> **WORK TO BE COMPLETED**: With the pictures set aside, return the lines below exactly, beginning at the first and ending at the line containing "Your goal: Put".

> **COLLECTED MATERIAL**:
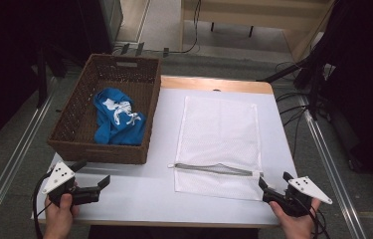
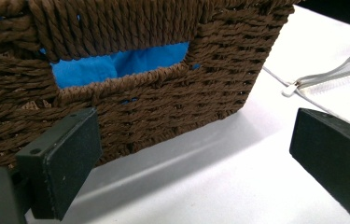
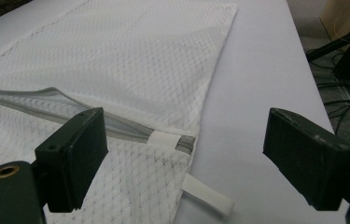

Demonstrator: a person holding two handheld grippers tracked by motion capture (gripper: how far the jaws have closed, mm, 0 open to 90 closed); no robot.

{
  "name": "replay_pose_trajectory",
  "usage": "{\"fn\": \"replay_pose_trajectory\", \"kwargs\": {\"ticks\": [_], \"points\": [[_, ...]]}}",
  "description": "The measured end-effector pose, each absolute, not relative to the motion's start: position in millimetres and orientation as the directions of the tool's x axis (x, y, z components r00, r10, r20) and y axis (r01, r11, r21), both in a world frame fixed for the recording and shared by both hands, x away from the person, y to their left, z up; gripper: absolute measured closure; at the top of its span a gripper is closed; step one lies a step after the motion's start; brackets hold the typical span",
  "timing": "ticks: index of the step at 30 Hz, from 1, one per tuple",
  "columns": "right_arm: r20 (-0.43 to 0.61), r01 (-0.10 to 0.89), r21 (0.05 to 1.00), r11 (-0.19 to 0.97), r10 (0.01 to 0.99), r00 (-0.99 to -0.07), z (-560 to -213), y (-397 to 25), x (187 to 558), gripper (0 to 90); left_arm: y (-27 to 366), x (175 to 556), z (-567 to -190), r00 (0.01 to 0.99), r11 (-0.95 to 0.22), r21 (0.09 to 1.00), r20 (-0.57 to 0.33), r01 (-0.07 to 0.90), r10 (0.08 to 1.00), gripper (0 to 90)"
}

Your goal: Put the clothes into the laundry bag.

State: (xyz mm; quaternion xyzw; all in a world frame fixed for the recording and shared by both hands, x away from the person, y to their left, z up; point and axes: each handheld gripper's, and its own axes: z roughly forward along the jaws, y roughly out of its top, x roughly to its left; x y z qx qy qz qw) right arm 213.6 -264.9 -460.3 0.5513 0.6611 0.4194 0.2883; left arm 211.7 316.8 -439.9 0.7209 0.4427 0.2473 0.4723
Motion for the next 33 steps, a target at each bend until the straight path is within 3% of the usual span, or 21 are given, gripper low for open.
{"fn": "replay_pose_trajectory", "kwargs": {"ticks": [5, 6, 7, 8, 13, 14, 15, 19, 29, 33], "points": [[0.07, 0.481, 0.875, 0.056, 0.968, -0.24, -458, -258, 214, 15.8, 315, 210, -442, 0.477, -0.159, 0.899, -0.062, 0.409, 0.877, 2.8], [0.057, 0.478, 0.875, 0.072, 0.966, -0.251, -455, -253, 213, 21.2, 313, 210, -443, 0.475, -0.174, 0.896, -0.046, 0.408, 0.879, 2.8], [0.057, 0.478, 0.875, 0.072, 0.966, -0.251, -455, -253, 213, 21.2, 313, 210, -443, 0.475, -0.174, 0.896, -0.046, 0.408, 0.879, 2.8], [0.06, 0.456, 0.887, 0.074, 0.96, -0.272, -452, -249, 211, 30.9, 313, 210, -443, 0.474, -0.182, 0.894, -0.037, 0.408, 0.88, 2.8], [0.08, 0.443, 0.894, 0.069, 0.947, -0.31, -449, -240, 213, 45.1, 312, 209, -444, 0.474, -0.18, 0.893, -0.041, 0.412, 0.88, 2.8], [0.095, 0.443, 0.894, 0.064, 0.94, -0.328, -449, -239, 215, 49.3, 312, 209, -444, 0.477, -0.187, 0.891, -0.037, 0.414, 0.878, 2.8], [0.138, 0.452, 0.89, 0.054, 0.914, -0.382, -446, -233, 219, 59.5, 311, 210, -445, 0.478, -0.184, 0.892, -0.04, 0.413, 0.878, 2.8], [0.098, 0.47, 0.875, 0.118, 0.907, -0.41, -442, -215, 225, 73.0, 311, 211, -445, 0.478, -0.181, 0.893, -0.043, 0.411, 0.877, 2.9], [0.097, 0.551, 0.81, 0.2, 0.882, -0.462, -449, -178, 262, 75.7, 311, 212, -446, 0.471, -0.167, 0.889, -0.06, 0.426, 0.88, 4.3], [0.062, 0.581, 0.776, 0.243, 0.889, -0.455, -454, -163, 279, 68.2, 312, 211, -447, 0.471, -0.17, 0.887, -0.059, 0.43, 0.88, 4.3]]}}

> **TASK SOLUTION**:
Demonstrator: a person holding two handheld grippers tracked by motion capture (gripper: how far the jaws have closed, mm, 0 open to 90 closed); no robot.

{
  "name": "replay_pose_trajectory",
  "usage": "{\"fn\": \"replay_pose_trajectory\", \"kwargs\": {\"ticks\": [_], \"points\": [[_, ...]]}}",
  "description": "The measured end-effector pose, each absolute, not relative to the motion's start: position in millimetres and orientation as the directions of the tool's x axis (x, y, z components r00, r10, r20) and y axis (r01, r11, r21), both in a world frame fixed for the recording and shared by both hands, x away from the person, y to their left, z up; gripper: absolute measured closure; at the top of its span a gripper is closed; step one lies a step after the motion's start; brackets hold the typical span",
  "timing": "ticks: index of the step at 30 Hz, from 1, one per tuple",
  "columns": "right_arm: r20 (-0.43 to 0.61), r01 (-0.10 to 0.89), r21 (0.05 to 1.00), r11 (-0.19 to 0.97), r10 (0.01 to 0.99), r00 (-0.99 to -0.07), z (-560 to -213), y (-397 to 25), x (187 to 558), gripper (0 to 90); left_arm: y (-27 to 366), x (175 to 556), z (-567 to -190), r00 (0.01 to 0.99), r11 (-0.95 to 0.22), r21 (0.09 to 1.00), r20 (-0.57 to 0.33), r01 (-0.07 to 0.90), r10 (0.08 to 1.00), gripper (0 to 90)"
}

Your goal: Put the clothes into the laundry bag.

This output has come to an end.